_Work order_
Take the lines in the listing below from the line with "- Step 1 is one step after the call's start" up to and including the line with "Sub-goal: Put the" and set them down exactly, skipping pictures and adding nothing.
__________________________________________________
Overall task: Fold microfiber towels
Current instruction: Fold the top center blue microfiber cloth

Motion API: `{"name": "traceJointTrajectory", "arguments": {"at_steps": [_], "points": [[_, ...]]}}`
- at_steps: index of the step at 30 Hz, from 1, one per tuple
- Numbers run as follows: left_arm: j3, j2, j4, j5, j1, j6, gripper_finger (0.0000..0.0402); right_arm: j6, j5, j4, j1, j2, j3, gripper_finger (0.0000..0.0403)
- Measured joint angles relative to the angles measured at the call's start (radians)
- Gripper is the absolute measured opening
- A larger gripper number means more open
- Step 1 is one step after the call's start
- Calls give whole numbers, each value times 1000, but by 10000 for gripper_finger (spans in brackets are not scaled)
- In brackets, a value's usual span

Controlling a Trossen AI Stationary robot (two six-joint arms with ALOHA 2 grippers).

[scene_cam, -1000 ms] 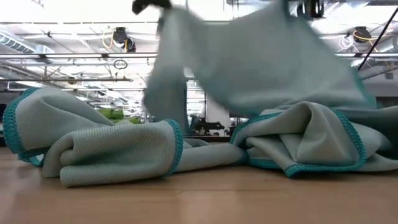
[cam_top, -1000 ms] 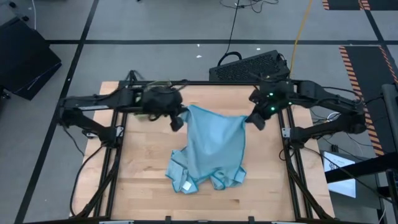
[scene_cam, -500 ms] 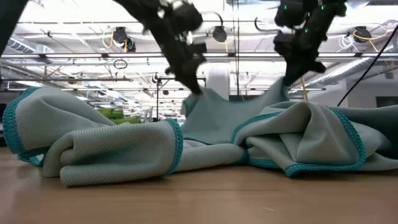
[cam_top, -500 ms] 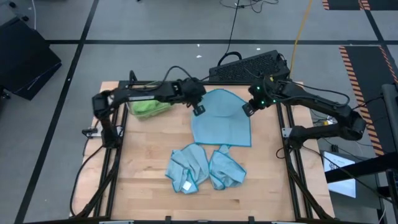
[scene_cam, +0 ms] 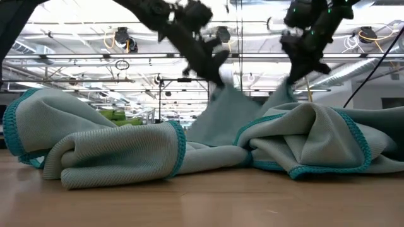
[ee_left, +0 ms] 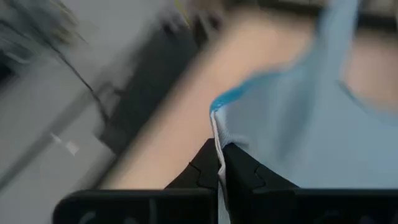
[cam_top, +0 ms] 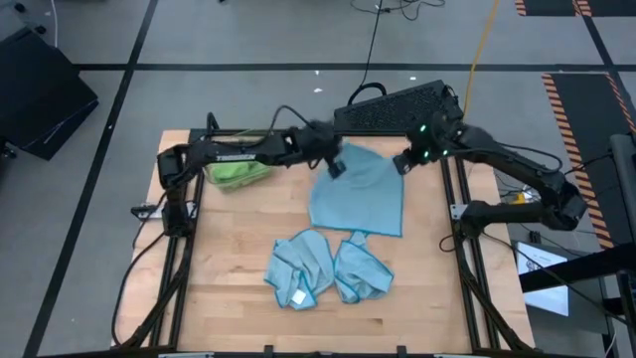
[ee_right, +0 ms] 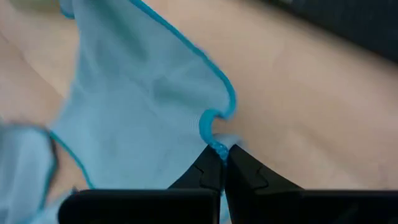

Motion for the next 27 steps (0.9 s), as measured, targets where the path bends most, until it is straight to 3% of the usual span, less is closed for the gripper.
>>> {"name": "traceJointTrajectory", "arguments": {"at_steps": [3, 9, 12, 14, 17, 19, 23, 27], "points": [[40, -78, -9, -108, -7, -23, 5, -59, -1, 9, -35, -26, 103, 0], [42, -288, -101, -38, -31, -56, 7, -96, -57, -95, -32, -91, 306, 0], [42, -377, -173, 71, -45, -104, 4, -42, -112, -138, 8, -120, 376, 0], [41, -425, -197, 206, -60, -158, 6, 4, -196, -116, 44, -141, 416, 0], [40, -497, -175, 418, -98, -244, 6, 122, -322, -47, 115, -163, 480, 0], [40, -544, -103, 490, -132, -307, 4, 213, -364, -26, 170, -170, 518, 0], [42, -618, -11, 468, -192, -367, 7, 321, -357, -64, 267, -172, 598, 0], [42, -630, -123, 284, -199, -294, 4, 325, -232, -197, 302, -171, 628, 0]]}}
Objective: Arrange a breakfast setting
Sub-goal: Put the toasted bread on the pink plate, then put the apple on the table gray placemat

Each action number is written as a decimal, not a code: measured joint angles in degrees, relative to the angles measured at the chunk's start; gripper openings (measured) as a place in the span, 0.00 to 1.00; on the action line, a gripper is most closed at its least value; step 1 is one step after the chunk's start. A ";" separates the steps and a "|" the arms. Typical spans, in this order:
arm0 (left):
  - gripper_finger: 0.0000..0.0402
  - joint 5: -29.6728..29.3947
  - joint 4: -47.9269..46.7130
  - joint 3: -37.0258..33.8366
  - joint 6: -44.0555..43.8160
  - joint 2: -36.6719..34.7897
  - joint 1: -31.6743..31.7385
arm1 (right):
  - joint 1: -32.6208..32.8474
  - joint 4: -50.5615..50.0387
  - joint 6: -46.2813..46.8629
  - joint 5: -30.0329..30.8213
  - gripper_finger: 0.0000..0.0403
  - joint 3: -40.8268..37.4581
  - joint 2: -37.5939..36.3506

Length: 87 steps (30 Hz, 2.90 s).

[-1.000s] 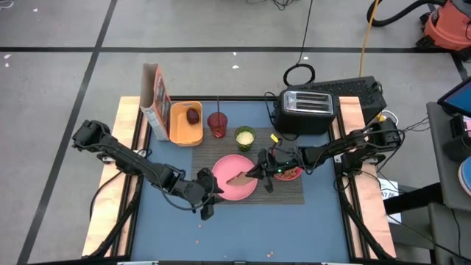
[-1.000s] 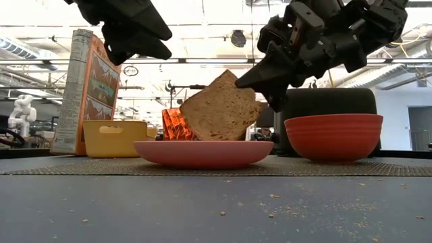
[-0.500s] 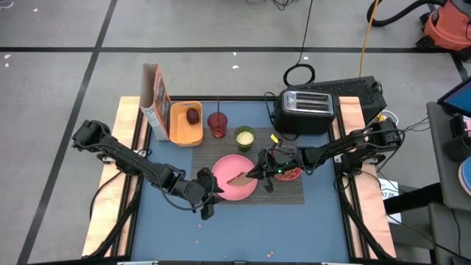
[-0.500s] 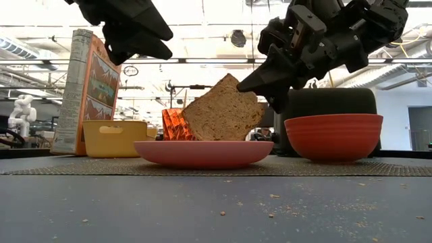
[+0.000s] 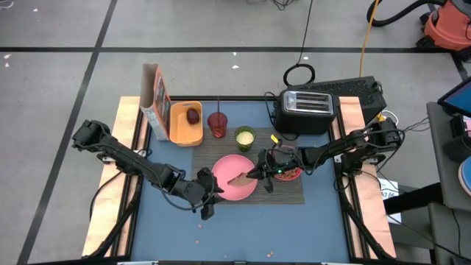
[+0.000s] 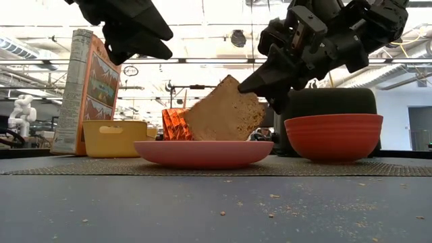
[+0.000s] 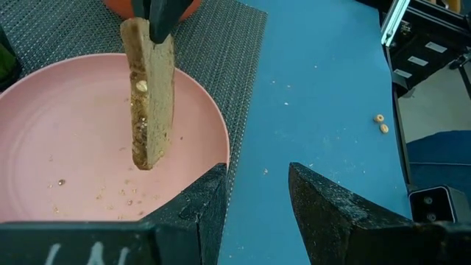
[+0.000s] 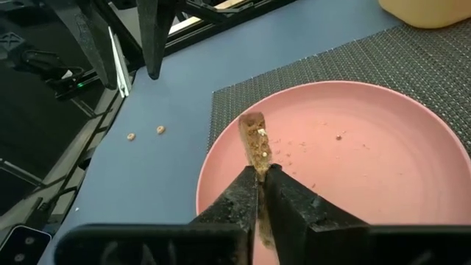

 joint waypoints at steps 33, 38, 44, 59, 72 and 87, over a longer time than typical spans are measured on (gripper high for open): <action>0.38 -7.26 4.53 0.00 2.15 -0.48 2.10 | 0.00 7.17 -5.12 5.62 0.52 -0.02 -2.86; 0.38 -7.51 12.85 0.01 8.92 -2.46 5.92 | 0.00 6.59 -9.73 5.67 0.53 -0.02 -8.23; 0.38 -7.60 27.83 0.03 22.87 -4.26 9.65 | -0.02 3.33 -10.51 5.69 0.53 -0.02 -15.77; 0.45 -7.40 47.12 0.02 33.08 -4.26 15.86 | -0.02 -8.58 -16.96 5.71 0.53 -0.02 -28.52; 0.81 -7.50 43.39 0.69 30.65 -4.24 19.74 | -0.02 -10.68 -17.40 5.72 0.53 -0.02 -28.74; 0.82 -7.39 -18.56 33.48 28.82 -3.58 27.75 | -0.02 -10.73 -17.40 5.73 0.53 -0.02 -28.74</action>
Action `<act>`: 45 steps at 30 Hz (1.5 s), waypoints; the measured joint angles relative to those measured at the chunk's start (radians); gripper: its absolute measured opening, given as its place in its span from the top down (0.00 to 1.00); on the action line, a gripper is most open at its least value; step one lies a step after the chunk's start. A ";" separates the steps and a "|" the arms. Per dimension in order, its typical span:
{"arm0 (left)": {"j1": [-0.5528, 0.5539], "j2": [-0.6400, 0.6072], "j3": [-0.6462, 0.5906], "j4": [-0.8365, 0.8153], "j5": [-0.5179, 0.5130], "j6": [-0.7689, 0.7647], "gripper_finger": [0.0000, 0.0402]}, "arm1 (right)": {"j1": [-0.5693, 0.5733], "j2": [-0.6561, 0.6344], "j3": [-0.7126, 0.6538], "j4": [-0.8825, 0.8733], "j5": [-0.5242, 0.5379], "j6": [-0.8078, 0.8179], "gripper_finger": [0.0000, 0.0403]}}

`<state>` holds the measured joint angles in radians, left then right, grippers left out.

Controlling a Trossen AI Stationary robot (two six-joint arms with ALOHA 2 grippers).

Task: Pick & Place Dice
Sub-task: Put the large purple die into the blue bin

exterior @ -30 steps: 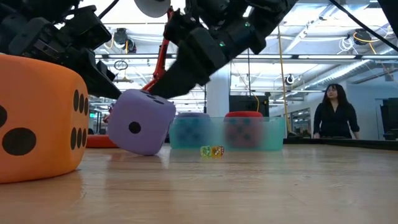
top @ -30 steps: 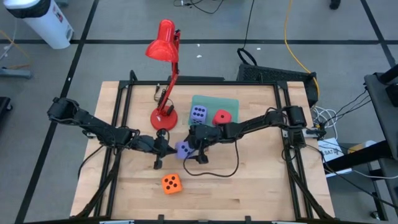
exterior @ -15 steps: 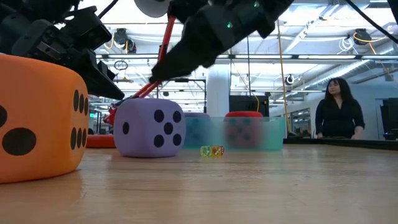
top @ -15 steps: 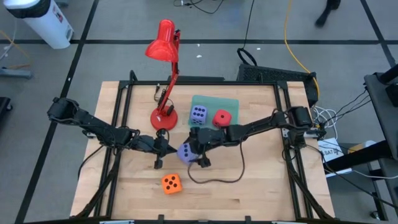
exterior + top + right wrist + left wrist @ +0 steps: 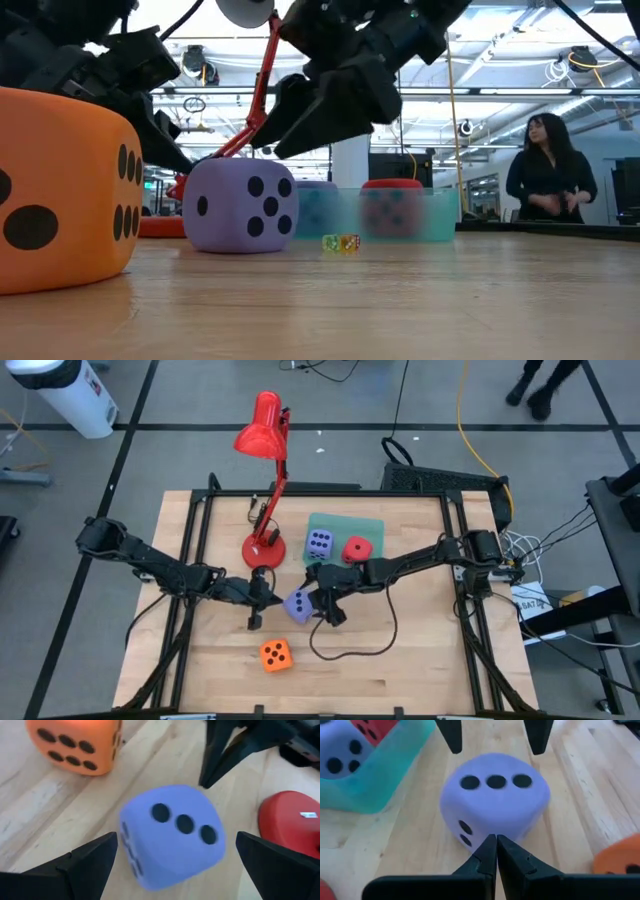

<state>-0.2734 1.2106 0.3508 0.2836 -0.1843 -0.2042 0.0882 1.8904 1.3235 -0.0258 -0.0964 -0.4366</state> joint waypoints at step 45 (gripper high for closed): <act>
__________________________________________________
_Your response_
- Step 1 is one step after the call's start
- Calls give whole numbers, each value times 1000, but by 10000 for gripper_finger (spans in brackets are not scaled)
- In brackets, a value's usual span

Controlling a Trossen AI Stationary robot (two six-joint arms with ALOHA 2 grippers).

[scene_cam, -1000 ms] 
[cam_top, -1000 ms] 
[scene_cam, -500 ms] 
[cam_top, -500 ms] 
[scene_cam, +0 ms] 
[ee_left, +0 ms] 
[cam_top, +0 ms] 
[ee_right, +0 ms] 

Motion for the next 27 steps (0.9 s), as measured, targets where the path bends most, until it is straight to 3% of the usual span, less is closed for the gripper.
>>> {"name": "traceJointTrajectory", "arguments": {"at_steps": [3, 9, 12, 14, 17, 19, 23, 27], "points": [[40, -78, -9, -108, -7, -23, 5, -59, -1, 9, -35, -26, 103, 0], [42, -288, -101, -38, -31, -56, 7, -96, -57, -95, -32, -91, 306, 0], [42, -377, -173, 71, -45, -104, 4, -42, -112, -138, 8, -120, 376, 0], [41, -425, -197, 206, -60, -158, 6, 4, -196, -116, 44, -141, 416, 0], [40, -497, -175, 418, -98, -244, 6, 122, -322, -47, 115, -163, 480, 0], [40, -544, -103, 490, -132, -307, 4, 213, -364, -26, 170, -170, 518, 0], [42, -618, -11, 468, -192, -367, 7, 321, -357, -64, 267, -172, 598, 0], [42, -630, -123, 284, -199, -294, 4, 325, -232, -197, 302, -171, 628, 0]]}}
Objective: Arrange a breakfast setting
Sub-goal: Put the toasted bread on the pink plate, then put the apple on the table gray placemat

There is no more output for this exercise.